Back on board for a quiet afternoon after cleaning off all our gear and we went ashore for sundowners at the Blue Bay grill. Met up with Fabian and had a couple of beers while we enjoyed another lovely sunset over the anchorage.
Wednesday morning we spoke to Rachel, Kiera and made noises at Finlay as he is not six months old yet. Was lovely to do this using Facetime on the iPad – we don’t feel like we’re missing out on these special little ones growing up now. Around lunchtime we went into Portsmouth and as Richard had “only” had bananas, papaya and mango for breakfast he persuaded me to go to Ray’s roti shack. He managed to eat his way through both a chicken and a vegetable one in very short order – I had an egg roll. After that we walked through the backstreets to find the bakery and came across loads of very very poor housing – basically traditional shacks which look like they could be blown over by the next puff of wind that comes through. And they are living alongside many large substantial concrete structures. I guess you build what you can afford?
Anyway, found the bakery and got some supplies, then off to the supermarket for a few bits – via the computer shop as I’d put together some basic income / expenditure / balance sheets for Fabian to use in his newly-registered diving business and needed to get them printed.
All jobs done and with full bellies we wandered back to the main fishing jetty. One of the boats had just come in and was unloading watched by an attentive audience. They were speaking Creole so couldn’t understand them but it sounded like they were enjoying some good banter. Well…. the fisherman had bags and bags of lobsters which he transferred into a large cage which he then dropped into the sea to keep them alive and fresh. I’m not sure when they actually sell them to the public – clearly not yesterday – but am hopeful to get some before we leave Portsmouth.
Back on board, we did some laundry before having a lazy afternoon and into the Blue Bay for a light fish supper and a couple of beers. While I was explaining to Fabian how to use the book-keeping sheets, Richard was asked by Jeffrey (who heads up the PAYS organisation) to come over and talk to this guy. Turns out to be the Dominican Minister for Tourism – who wanted to hear how they could improve things for cruisers in Portsmouth and Dominica more generally. That was a turn up for the books! Nice to get a voice for sure. Eventually back to Morphie for an early night although it was really really rolly again…..but we were so tired doing not much that all it did was rock us off to sleep!
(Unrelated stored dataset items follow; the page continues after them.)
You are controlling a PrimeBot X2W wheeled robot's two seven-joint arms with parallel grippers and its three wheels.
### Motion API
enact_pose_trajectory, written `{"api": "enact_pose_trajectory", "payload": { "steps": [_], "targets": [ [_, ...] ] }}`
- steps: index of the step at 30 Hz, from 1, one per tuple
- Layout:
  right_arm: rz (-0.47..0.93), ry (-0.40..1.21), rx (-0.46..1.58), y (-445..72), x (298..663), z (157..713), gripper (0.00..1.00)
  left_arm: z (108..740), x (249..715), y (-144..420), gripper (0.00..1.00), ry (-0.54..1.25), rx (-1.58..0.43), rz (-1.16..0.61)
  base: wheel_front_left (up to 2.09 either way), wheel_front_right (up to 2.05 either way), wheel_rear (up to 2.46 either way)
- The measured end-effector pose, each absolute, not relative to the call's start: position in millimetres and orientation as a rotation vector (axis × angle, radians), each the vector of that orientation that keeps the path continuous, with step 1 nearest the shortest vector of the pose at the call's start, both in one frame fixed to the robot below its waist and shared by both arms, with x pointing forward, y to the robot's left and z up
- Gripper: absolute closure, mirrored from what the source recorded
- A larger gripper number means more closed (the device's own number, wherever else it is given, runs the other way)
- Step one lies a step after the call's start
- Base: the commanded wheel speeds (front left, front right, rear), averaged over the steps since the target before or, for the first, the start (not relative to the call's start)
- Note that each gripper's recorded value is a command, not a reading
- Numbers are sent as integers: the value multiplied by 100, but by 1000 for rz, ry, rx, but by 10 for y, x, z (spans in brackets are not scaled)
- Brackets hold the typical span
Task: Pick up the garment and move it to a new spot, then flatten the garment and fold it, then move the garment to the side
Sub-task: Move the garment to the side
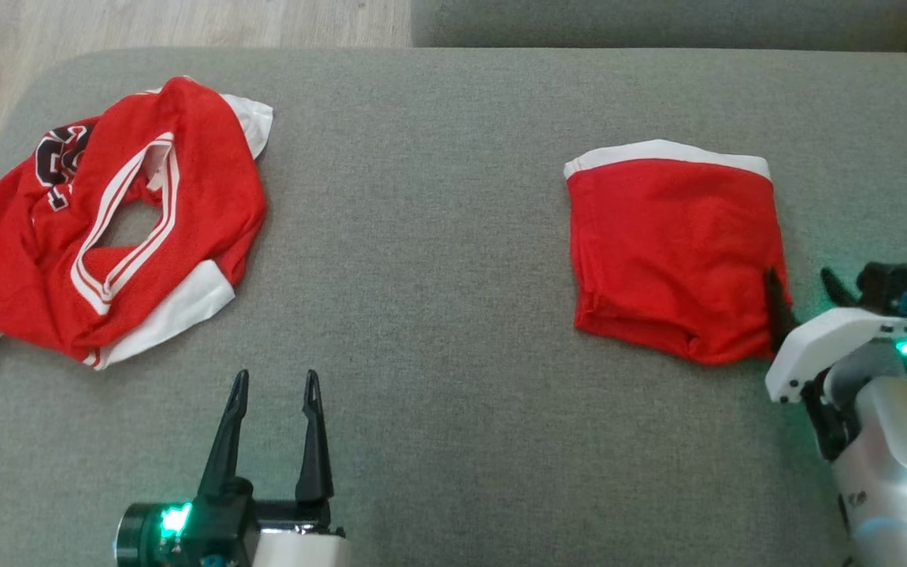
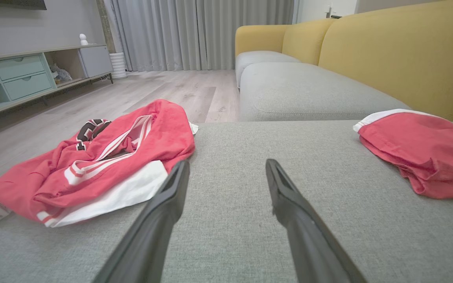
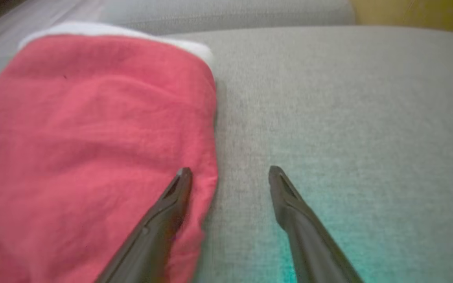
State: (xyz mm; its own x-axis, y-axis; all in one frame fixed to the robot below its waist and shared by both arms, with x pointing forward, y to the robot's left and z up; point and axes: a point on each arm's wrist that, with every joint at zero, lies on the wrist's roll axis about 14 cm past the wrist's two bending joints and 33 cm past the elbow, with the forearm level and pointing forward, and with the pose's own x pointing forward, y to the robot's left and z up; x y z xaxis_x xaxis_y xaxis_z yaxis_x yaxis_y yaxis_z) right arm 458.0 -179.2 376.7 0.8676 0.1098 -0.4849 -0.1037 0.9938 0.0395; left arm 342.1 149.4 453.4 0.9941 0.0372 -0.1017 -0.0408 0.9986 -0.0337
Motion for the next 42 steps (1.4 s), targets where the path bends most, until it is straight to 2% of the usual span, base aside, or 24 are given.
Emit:
{"api": "enact_pose_trajectory", "payload": {
  "steps": [1, 3, 4, 5, 6, 12, 16, 30, 39, 40, 41, 42],
  "targets": [
    [109, 541, 14, -1796, 4548, 3702, 15, 4534, 3427, 1487, 0, 101, -36, 37, 0, 0, 0],
    [112, 580, 21, -1764, 4508, 3623, 66, 4520, 3431, 1465, 0, 105, -35, 34, 0, 0, 0],
    [116, 589, 26, -1739, 4518, 3616, 83, 4513, 3437, 1455, 0, 108, -36, 31, 0, 0, 0],
    [120, 594, 36, -1712, 4536, 3620, 97, 4507, 3445, 1444, 0, 109, -36, 27, 0, 0, 0],
    [124, 596, 51, -1680, 4561, 3629, 100, 4500, 3457, 1433, 0, 111, -37, 24, 0, 0, 0],
    [131, 600, 95, -1650, 4607, 3624, 100, 4494, 3605, 1338, 0, 106, -39, -10, 0, 0, 0],
    [116, 574, 71, -1811, 4652, 3668, 100, 4482, 3692, 1268, 0, 105, -42, -34, 0, 0, 0],
    [-158, 507, -143, -3496, 4816, 4080, 100, 4330, 4058, 904, 0, 117, -56, -159, 0, 0, 0],
    [-369, 510, -261, -4484, 4776, 4287, 100, 4132, 4391, 704, 0, 128, -60, -225, 0, 0, 0],
    [-391, 495, -274, -4572, 4775, 4326, 53, 4111, 4421, 682, 0, 129, -59, -235, 0, 0, 0],
    [-402, 475, -291, -4623, 4791, 4368, 0, 4086, 4442, 666, 0, 133, -61, -241, 0, 0, 0],
    [-415, 469, -296, -4660, 4793, 4380, 0, 4064, 4462, 654, 0, 136, -61, -243, 0, 0, 0]
  ]
}}
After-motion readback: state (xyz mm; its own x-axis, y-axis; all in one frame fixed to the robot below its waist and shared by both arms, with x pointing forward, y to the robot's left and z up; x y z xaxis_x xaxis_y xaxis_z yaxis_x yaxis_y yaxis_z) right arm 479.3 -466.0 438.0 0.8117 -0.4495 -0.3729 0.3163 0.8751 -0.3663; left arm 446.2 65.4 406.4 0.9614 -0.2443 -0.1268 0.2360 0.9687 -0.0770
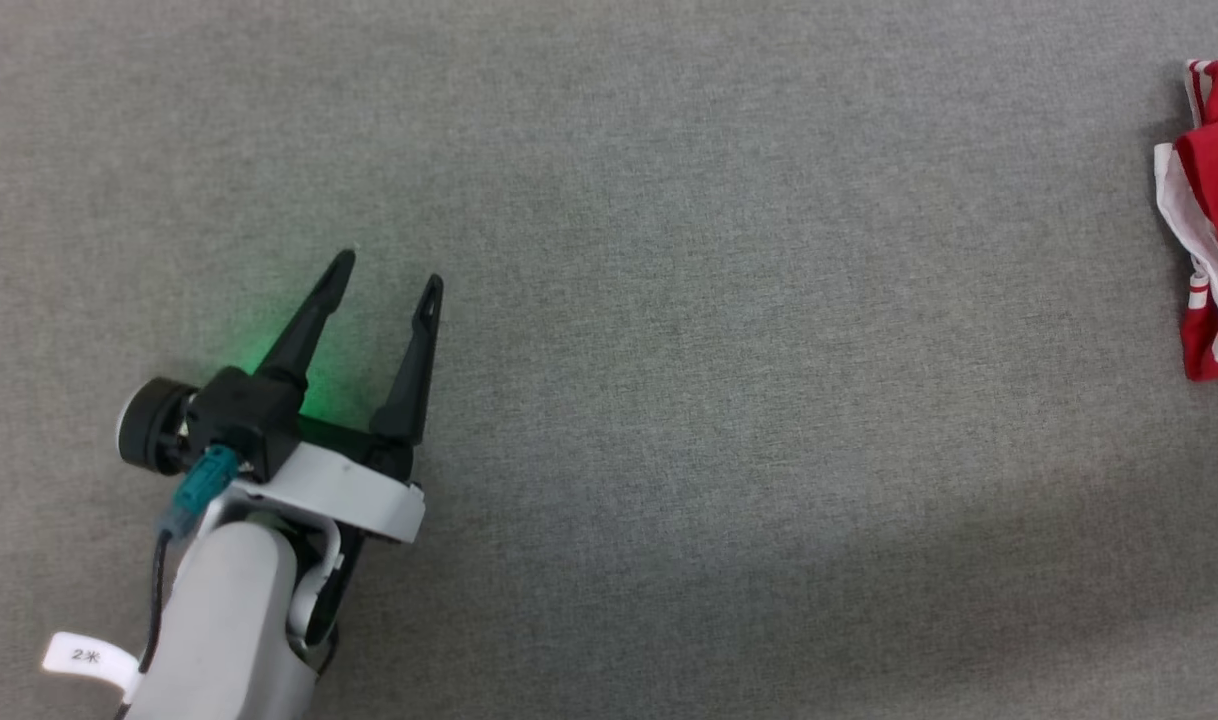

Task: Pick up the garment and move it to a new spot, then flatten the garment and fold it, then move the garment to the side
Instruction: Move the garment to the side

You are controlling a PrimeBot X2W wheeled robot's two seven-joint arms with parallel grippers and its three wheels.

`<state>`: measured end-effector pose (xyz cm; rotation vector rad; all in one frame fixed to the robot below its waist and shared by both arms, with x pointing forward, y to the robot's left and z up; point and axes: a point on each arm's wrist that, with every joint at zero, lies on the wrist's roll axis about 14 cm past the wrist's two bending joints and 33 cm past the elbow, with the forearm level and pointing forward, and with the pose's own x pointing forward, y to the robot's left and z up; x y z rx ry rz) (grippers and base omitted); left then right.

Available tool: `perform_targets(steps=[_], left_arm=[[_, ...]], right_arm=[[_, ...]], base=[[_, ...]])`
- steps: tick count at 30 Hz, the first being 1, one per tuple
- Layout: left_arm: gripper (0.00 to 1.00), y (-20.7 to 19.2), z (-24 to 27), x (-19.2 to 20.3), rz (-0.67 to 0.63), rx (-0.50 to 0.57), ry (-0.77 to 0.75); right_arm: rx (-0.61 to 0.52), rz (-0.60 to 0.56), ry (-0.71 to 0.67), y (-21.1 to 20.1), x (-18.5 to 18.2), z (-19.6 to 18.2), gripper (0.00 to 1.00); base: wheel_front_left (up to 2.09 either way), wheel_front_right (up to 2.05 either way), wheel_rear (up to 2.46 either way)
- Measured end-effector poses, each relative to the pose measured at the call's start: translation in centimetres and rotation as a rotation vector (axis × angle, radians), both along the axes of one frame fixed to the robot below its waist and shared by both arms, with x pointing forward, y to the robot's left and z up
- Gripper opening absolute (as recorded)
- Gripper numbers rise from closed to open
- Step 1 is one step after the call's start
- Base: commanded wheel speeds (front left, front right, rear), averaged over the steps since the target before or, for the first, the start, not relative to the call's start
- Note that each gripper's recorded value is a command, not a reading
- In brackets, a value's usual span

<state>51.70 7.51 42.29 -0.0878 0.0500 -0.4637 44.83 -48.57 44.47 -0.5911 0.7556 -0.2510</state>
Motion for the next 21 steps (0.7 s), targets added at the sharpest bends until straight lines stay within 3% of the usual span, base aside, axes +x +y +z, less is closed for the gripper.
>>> perform_targets(steps=[10, 11, 12, 15, 16, 18, 21], left_arm=[[1.00, -0.5, -0.2, 0.5, -0.018, -0.005, 0.005], [1.00, -0.5, -0.2, 0.5, -0.017, -0.007, 0.006], [1.00, -0.4, -0.1, 0.5, -0.016, -0.006, 0.005], [1.00, -0.1, 0.2, 0.4, -0.009, -0.006, 0.001], [1.00, 0.0, 0.4, 0.4, -0.005, -0.006, -0.001], [1.00, 0.3, 0.7, 0.4, 0.001, -0.005, -0.007], [1.00, 0.5, 1.3, 0.1, 0.011, -0.015, -0.010]], right_arm=[[0.018, -0.023, -0.031, 0.0, 0.3, -0.4, 0.02], [0.018, -0.025, -0.039, -0.1, 0.3, -0.3, 0.23], [0.018, -0.026, -0.048, -0.1, 0.3, -0.2, 0.32], [0.015, -0.033, -0.077, -0.3, 0.6, 0.5, 0.48], [0.015, -0.032, -0.088, -0.3, 0.7, 0.7, 0.48], [0.013, -0.033, -0.107, -0.4, 0.8, 1.3, 1.00], [0.013, -0.034, -0.149, -0.4, 1.0, 2.3, 1.00]], base=[[0.00, 0.00, 0.00], [0.00, 0.00, 0.00], [0.00, 0.00, 0.00], [0.00, 0.00, 0.00], [0.00, 0.00, 0.00], [0.00, 0.00, 0.00], [0.00, 0.00, 0.00]])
Thursday and we had a late start. We ran the generator to make some water and charged everything up at the same time. After brunch we went snorkelling under the cruise ship dock – this is only for small Windjammer types, not huge ones. This is a great site with loads of brilliant-coloured corals on the poles…. Really enjoyed ourselves and, of course, we managed to get photos this time!
Back on board, cleaned up and we are staying put. Dink is up on his davits and we have just watched the sun go down…. and the moon come up. Lovely…. and planning a quiet night onboard with dinner followed by an early night.